Rita Segato ha planteado en forma muy precisa la matriz del femicidio y ha avanzado en el planteo del no punitivismo. Sin embargo, en la práctica, seguimos encontrando que las familias de las víctimas exigen a esta justicia patriarcal una respuesta que es incapaz de darle. ¿Qué caminos nos quedan para reparar en tremendo daño social y biográfico que representa cada femicidio?
Corremos el riesgo de convertirnos en un movimiento necrófilo y sepulturero cuando giramos en torno al femicidio a partir de los cuerpos muertos, los golpes, las heridas y los desangramientos. Creo que hay que darle un giro de 180 grados al discurso. Creo que hay que hablar del femicidio el día antes del asesinato de la compañera y recuperar el estado de rebelión en que cada una de ellas fue asesinada. El femicidio está directamente ligado con la rebelión subterránea, de las mujeres en el desacato, personal, intuitivo, de los mandatos patriarcales y esto me parece fundamental. Creo que es urgente no convertir la cuestión de la violencia machista en un problema policíaco y judicial. Ustedes tienen un gran ejemplo histórico de lucha por justicia como son las Madres de Plaza de Mayo, que marcaron la necesidad urgente de aglutinar a las víctimas y desobedecer el sistema penal que aisla los casos y nos impide sumar las victimas como víctimas de la dictadura patriarcal. Ellas fueron capaces de imaginar una forma de justicia más allá de los estrados judiciales. Hoy estamos frente a un desafío análogo.

La fábrica de justicia

¿Es este un escenario político adecuado para gritar ¡A despatriarcar!?

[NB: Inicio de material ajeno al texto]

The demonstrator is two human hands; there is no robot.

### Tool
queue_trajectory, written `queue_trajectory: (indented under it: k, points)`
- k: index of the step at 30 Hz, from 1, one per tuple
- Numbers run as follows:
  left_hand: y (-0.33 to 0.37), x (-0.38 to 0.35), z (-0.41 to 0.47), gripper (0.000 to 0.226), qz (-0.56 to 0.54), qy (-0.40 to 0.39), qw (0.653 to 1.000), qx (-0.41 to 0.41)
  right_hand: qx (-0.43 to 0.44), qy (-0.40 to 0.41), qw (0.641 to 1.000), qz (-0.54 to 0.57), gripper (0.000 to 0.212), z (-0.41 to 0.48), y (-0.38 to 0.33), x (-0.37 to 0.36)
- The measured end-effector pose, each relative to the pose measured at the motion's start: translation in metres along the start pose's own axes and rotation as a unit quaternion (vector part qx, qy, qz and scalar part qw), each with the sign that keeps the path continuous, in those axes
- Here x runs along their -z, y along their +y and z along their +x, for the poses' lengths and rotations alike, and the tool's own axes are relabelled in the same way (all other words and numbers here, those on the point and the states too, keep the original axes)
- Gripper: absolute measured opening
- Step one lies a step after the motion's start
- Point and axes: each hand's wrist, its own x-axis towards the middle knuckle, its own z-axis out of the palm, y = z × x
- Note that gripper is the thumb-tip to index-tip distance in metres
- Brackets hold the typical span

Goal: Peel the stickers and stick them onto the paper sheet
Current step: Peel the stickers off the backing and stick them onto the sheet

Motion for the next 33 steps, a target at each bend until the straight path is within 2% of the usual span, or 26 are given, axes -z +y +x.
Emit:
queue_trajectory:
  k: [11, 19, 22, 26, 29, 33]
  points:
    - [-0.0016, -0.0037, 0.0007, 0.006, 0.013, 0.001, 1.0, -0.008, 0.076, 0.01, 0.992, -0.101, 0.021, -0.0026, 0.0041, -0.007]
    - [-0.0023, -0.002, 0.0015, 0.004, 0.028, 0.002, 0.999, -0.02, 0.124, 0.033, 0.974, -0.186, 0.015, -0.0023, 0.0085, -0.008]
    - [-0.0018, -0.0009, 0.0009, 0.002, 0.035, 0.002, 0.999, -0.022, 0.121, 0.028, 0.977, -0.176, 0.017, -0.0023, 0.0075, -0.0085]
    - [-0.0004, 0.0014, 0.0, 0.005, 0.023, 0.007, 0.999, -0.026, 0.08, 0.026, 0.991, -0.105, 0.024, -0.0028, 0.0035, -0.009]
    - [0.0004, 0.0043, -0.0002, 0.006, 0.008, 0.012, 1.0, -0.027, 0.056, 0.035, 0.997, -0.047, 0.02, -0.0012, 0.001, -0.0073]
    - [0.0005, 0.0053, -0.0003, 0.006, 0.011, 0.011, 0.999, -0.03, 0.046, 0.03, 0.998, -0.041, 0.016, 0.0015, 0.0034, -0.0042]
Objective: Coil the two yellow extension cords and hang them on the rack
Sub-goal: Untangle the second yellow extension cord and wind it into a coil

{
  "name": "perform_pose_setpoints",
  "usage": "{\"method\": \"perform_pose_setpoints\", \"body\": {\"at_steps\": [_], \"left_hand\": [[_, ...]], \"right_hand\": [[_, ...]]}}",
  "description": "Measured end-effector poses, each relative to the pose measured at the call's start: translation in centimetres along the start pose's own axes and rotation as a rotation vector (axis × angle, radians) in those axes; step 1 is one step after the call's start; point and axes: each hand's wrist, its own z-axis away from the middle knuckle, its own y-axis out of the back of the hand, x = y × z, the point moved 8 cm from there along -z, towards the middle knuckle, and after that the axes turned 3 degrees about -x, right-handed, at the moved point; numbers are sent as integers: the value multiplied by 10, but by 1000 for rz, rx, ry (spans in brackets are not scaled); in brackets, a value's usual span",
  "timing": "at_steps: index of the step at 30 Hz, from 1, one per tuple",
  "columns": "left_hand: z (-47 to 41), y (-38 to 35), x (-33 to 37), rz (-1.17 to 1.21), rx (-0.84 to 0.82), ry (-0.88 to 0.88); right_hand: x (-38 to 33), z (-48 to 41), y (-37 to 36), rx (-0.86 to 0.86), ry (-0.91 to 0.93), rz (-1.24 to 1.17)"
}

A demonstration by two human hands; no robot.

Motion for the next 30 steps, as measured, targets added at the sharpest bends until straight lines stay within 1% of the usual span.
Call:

Podemos plantearnos despatriarcar porque la adhesión al patriarcado de cientos de miles de mujeres está resquebrajada y hoy se ha convertido en una disyuntiva. Despatriarcar es, entonces, la fuerza para que esa balanza se incline hacia el desprendimiento de las estructuras patriarcales.
En términos políticos, ¿qué representa la propuesta de despatriarcar?
Es un llamado a despegarse de altares, de lugares de honor, de la familia, del caudillo y pasar al desacato, la desobediencia y la huida hacia la construcción de otros significados y sentidos. Dejar de angustiarnos y de culpabilizarnos por el derrumbe que nuestro desprendimiento ocasione. Es la invitación política abierta a pasar de impugnar significado a construir significado. Es una invitación a no fundar comunidades ideales, sino a instalarse donde nuestro trabajo desmitificado mayor irritación produzca. A no fundar campamentos guerrilleros, porque no queremos realizar acciones redentoras ni vanguardistas. Es un llamado a cumplir, sin permiso, nuestros deseos y para poner nuestra fuerza, nuestro trabajo y nuestras ideas dentro de un proyecto colectivo que desestructure, irrite y desquicie al poder que nos vigila. No se trata de un proyecto teóricamente sofisticado e incomprensible condenado a ser gozado por una pequeña elite.
Concretamente, ¿de qué se trata?
La metáfora perfecta de la despatricalización es la de una fábrica de justicia, productora de sentidos, solidaridades, conexiones y conceptos con los cuales elaborar nuestros discursos y crear nuestras prácticas. Es una fábrica de justicia abierta para que todas las que quieran puedan ser obreras de una política concreta. No vamos a desarmar la casa del amo con las herramientas del amo. Lo que hacemos entonces es abandonar la casa del amo para producir nuestro propio espacio y vivir por fuera de los lugares que nos han asignado. El sujeto del cual partimos no es la mujer en cuanto mujer, sino en cuanto histérica, inconforme y desadaptada. Nuestro sujeto político es la loca. Es decir, aquella a la que la comunidad señala como “la loca”. ¡Ojo!: en cada comunidad, en cada familia, en cada barrio, en cada sitio hay una loca. Sumadas podemos ser millones.